Thanks to Mustafa who initiated this discussion and other colleagues that have commented.
In my own view, the relevance of geopolymer binder in future is not only promising but also has the potential of utilizing the materials potential capacity to the fullest. Its green nature through the reduction in the required embodied energy and its tendency to guarantee safe environmental conditions by using wastes as base materials are another 'sweet and goodies' that geopolymer binder offers. Its fire resistance and chemical attack resistance are another advantages GP has over the conventional concrete.
The only challenge at present are the handling of the materials as regards the chemical irritation and corrosiveness and to attain the status of "add-water-only" like Ordinary Portland Cement.
Moruf, there are some more challenges when we talk of up scaling. On technical side, efflorescence is one major problem if the process control is not optimized. Leaching of free alkali in environment is another issue. Lack of any standard is hampering its commercialization. We setup a pilot plant in 2011 to study all the parameters, properties and techno-economics and then only we could commercialize our technology.
Thanks Sanjay, Binary blending of alumino-silicate based materials could also nib efflorescence problem in the bud [1] . Everyone working in this area would contribute to the standardization of commercialized working code through the publication of their research findings as recognized by the existing known stardards for concrete materials such as: ACI,ASCE,BS/EN, IS, DIN e.t.c
Another challenge is the variability of material oxide compositions of the base materials vis-a-vis fly-ash, GBFS, rice-husk, metakaolin, bottom ash, tail-mining etc. Failure of whatever commercialize standard to recognize the uniqueness of each aluminosilicate material may lead to gross-misapplication and a re-birth of futuristic secondary challenge.
Allahverdi et al. (2011). Effects of blast furnace slag on natural pozzolan-based geopolymer cement. Ceramic-Silikaty.
ASTM Committee C01 on Cement is developing proposed standard ASTM WK42602, Test Method for Compressive Strength of Alkali Activated Coal Fly Ash and Raw or Calcined Natural Pozzolan Cement Mortars. Once approved, standard may be applied to compare different lots or sources or to monitor changes in strength given by single source of fly ash or natural pozzolan. Primary users will be producers of construction materials, independent testing laboratories, and academic research groups.
RILEM has also formed a technical committee for standardization of Geopolymer.
I am glad that there is a lot of researches on geopolymer concrete. I think it is a very promising material but there is still a lot of unknown factors, so extensive further research is needed. It is very difficult to understand the effect of chemical composition of fly ash on the compresive strenght of AAFAC and especialy, the effect of water in the reaction and in concrete.
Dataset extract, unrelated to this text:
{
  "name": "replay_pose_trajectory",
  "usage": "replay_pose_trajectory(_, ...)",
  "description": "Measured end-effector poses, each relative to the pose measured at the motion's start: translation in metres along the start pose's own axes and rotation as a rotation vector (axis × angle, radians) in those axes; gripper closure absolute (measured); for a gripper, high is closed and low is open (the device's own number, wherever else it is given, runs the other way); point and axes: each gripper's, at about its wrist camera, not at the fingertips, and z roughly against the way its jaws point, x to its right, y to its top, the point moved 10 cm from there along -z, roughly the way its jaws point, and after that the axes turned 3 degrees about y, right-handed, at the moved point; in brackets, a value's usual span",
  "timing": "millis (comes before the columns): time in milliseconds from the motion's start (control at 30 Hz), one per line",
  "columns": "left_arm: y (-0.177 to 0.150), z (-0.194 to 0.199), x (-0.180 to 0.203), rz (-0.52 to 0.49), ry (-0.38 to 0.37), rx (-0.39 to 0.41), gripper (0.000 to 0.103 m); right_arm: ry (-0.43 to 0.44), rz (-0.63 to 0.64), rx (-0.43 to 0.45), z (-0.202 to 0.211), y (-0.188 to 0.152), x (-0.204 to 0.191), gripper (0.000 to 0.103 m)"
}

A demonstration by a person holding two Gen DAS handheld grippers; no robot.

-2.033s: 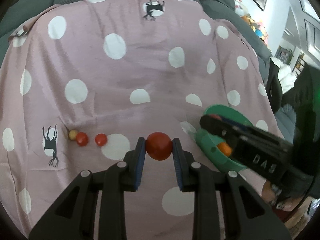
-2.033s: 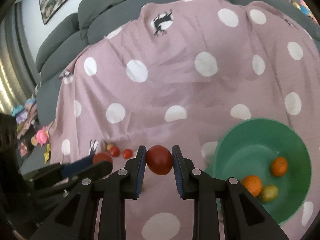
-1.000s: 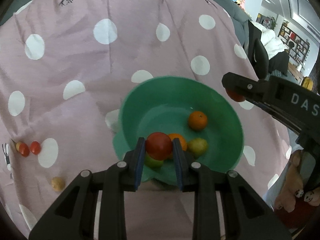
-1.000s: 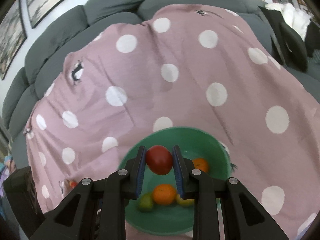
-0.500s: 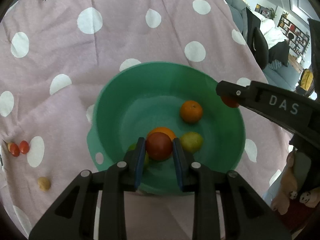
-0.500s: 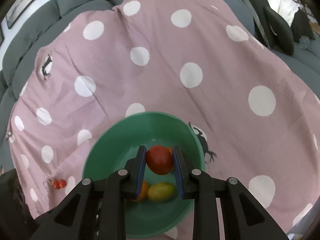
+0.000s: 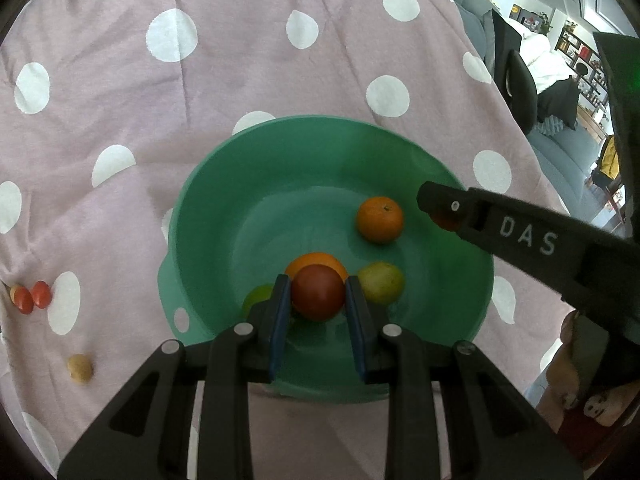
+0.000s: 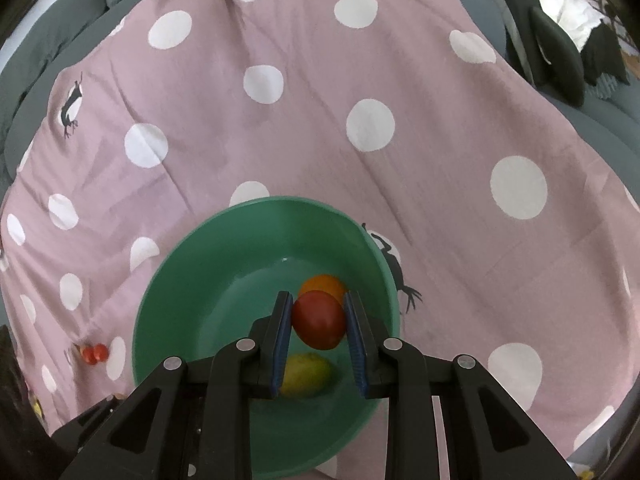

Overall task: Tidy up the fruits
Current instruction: 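Bring both held red cherry tomatoes over the green bowl, then open both grippers to drop the tomatoes into the green bowl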

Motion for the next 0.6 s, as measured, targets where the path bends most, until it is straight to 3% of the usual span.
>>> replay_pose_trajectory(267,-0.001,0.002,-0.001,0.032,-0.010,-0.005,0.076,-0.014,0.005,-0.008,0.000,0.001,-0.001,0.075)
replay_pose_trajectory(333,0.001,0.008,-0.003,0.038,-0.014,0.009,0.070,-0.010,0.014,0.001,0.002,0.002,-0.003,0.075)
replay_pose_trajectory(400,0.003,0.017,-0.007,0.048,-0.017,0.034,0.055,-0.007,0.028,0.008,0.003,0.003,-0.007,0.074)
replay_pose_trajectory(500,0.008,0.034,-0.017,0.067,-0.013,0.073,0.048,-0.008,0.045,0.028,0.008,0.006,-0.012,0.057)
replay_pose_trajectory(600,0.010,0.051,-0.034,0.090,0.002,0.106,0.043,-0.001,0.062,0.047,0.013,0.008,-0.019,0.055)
I found this book useful http://www.amazon.com/Geopolymers-Structures-processing-applications-Engineering/dp/184569449X/ref=sr_1_2?ie=UTF8&qid=1376647936&sr=8-2&keywords=geopolymer
Geopolymer cement is indeed a promising material for the future not only in respect to CO2 reduction, but also in reduction on mining of raw finite materials, value adding to waste materials and of course in terms of durability and strength. Thank you Sanjay for enlightening us on the potential standards for testing of compressive strength. Very exciting area of research indeed!